→ **Collected data**
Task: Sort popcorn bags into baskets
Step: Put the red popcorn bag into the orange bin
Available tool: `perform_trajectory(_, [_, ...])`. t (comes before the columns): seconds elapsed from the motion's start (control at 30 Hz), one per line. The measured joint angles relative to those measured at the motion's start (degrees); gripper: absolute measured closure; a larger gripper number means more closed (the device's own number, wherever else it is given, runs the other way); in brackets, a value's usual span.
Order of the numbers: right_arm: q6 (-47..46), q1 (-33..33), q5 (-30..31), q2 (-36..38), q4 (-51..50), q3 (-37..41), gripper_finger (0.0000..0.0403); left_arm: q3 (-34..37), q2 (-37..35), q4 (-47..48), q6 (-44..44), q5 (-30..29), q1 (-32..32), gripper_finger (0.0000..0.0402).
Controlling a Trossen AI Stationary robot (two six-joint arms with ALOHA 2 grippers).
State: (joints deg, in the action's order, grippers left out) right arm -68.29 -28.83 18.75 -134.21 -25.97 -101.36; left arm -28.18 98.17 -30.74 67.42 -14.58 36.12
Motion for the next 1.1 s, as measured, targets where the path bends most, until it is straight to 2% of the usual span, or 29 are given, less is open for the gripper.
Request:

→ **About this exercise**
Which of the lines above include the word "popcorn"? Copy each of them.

→ **Answer below**
Task: Sort popcorn bags into baskets
Step: Put the red popcorn bag into the orange bin

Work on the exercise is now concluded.